■ **Problem description**:
Copy, from the listing, every line in which the string "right" is present.

■ **Source data**:
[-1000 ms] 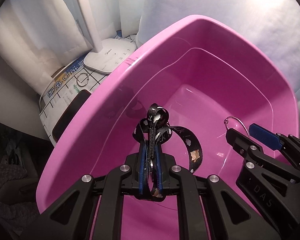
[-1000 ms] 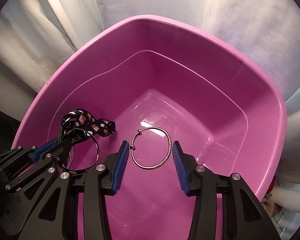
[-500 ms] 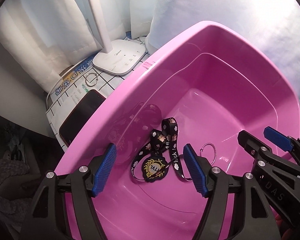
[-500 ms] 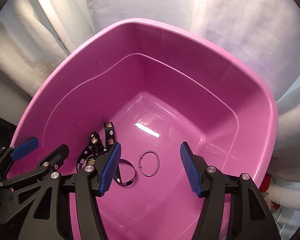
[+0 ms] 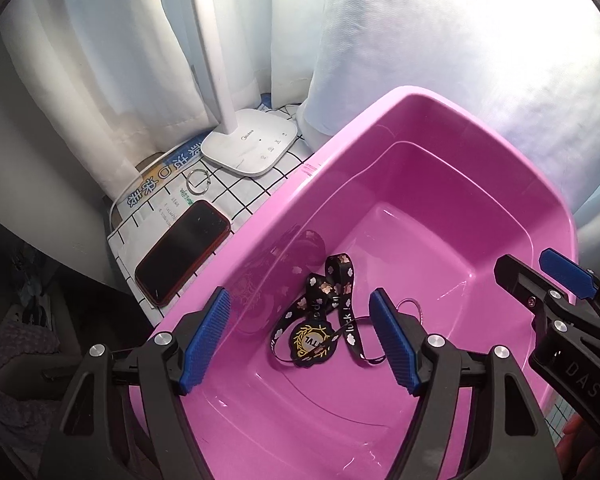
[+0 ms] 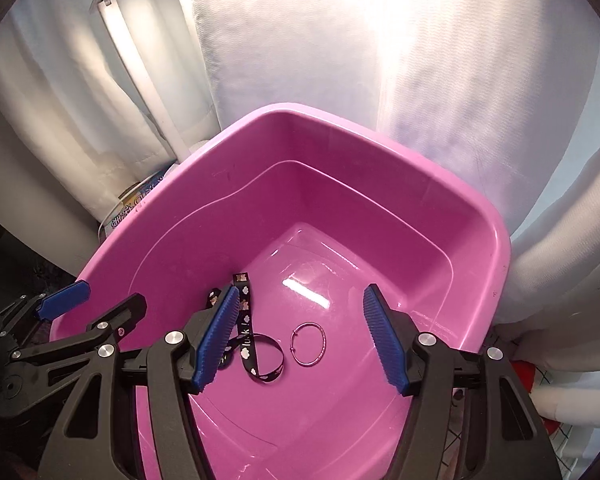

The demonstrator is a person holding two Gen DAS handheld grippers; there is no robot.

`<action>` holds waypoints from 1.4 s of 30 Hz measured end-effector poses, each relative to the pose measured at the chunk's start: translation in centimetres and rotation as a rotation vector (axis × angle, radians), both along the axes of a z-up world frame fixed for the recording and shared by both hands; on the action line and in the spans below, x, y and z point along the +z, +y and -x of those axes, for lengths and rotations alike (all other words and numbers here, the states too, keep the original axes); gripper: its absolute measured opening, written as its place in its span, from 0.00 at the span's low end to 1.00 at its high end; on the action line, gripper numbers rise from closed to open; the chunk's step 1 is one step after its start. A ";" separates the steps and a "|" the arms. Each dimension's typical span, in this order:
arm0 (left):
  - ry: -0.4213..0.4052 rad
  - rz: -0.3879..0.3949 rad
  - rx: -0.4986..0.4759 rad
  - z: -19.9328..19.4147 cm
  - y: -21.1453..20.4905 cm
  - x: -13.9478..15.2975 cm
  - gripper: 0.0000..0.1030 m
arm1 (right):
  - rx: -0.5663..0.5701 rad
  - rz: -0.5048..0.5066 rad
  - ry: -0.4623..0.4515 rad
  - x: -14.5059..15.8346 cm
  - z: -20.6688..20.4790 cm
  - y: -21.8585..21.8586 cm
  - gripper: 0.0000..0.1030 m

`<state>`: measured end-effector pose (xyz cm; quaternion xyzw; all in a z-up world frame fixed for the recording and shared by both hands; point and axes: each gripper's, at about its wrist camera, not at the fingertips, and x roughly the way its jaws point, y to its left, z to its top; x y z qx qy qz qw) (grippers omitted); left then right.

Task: Organize jewelry
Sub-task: 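Withdraw both open tools from the pink tub back over the table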

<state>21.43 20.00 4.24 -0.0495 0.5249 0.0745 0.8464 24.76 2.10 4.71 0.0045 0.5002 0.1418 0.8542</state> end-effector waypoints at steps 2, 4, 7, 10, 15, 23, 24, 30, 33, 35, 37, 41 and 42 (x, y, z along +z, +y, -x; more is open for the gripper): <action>-0.048 -0.010 0.000 0.9 0.0 1.5 0.71 | -0.010 -0.042 -0.036 1.4 1.0 -1.5 0.60; -0.102 -0.019 -0.005 1.9 -0.3 3.2 0.73 | -0.027 -0.082 -0.081 3.1 2.7 -3.6 0.60; -0.174 -0.015 -0.031 3.8 -1.4 5.5 0.73 | -0.071 -0.130 -0.156 5.5 6.1 -7.6 0.61; -0.233 -0.019 -0.087 6.2 -3.6 7.0 0.74 | -0.136 -0.149 -0.207 6.6 10.2 -12.3 0.65; -0.249 0.030 -0.214 10.2 -8.7 7.4 0.75 | -0.269 -0.136 -0.204 5.6 16.9 -19.1 0.65; -0.210 0.091 -0.396 16.0 -16.3 5.6 0.75 | -0.458 -0.108 -0.164 2.3 26.4 -24.7 0.65; -0.204 0.088 -0.412 16.6 -17.0 5.2 0.75 | -0.474 -0.109 -0.153 1.8 27.3 -25.0 0.65; -0.154 0.084 -0.463 19.3 -19.3 2.5 0.75 | -0.525 -0.125 -0.078 -2.0 32.1 -24.9 0.65; -0.131 0.075 -0.473 20.3 -19.9 1.2 0.75 | -0.545 -0.136 -0.055 -3.3 33.7 -25.2 0.65; -0.119 0.060 -0.479 20.7 -20.2 0.4 0.75 | -0.553 -0.135 -0.047 -4.1 34.4 -25.1 0.65; -0.107 0.041 -0.483 21.2 -20.5 -0.4 0.75 | -0.555 -0.138 -0.039 -4.6 35.0 -25.0 0.65; -0.076 0.029 -0.487 21.7 -21.1 -1.8 0.75 | -0.563 -0.145 -0.032 -5.4 36.1 -25.0 0.65; -0.070 0.026 -0.487 21.8 -21.2 -2.2 0.75 | -0.565 -0.145 -0.030 -5.6 36.4 -24.9 0.65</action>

■ **Response**:
arm1 (right):
`<state>`: measured end-effector pose (xyz cm; quaternion xyzw; all in a z-up world frame fixed for the recording and shared by both hands; point and axes: each gripper's, at about its wrist camera, not at the fingertips, and x roughly the way its jaws point, y to its left, z to its top; x y z qx qy qz qw) (grippers omitted); left then right.

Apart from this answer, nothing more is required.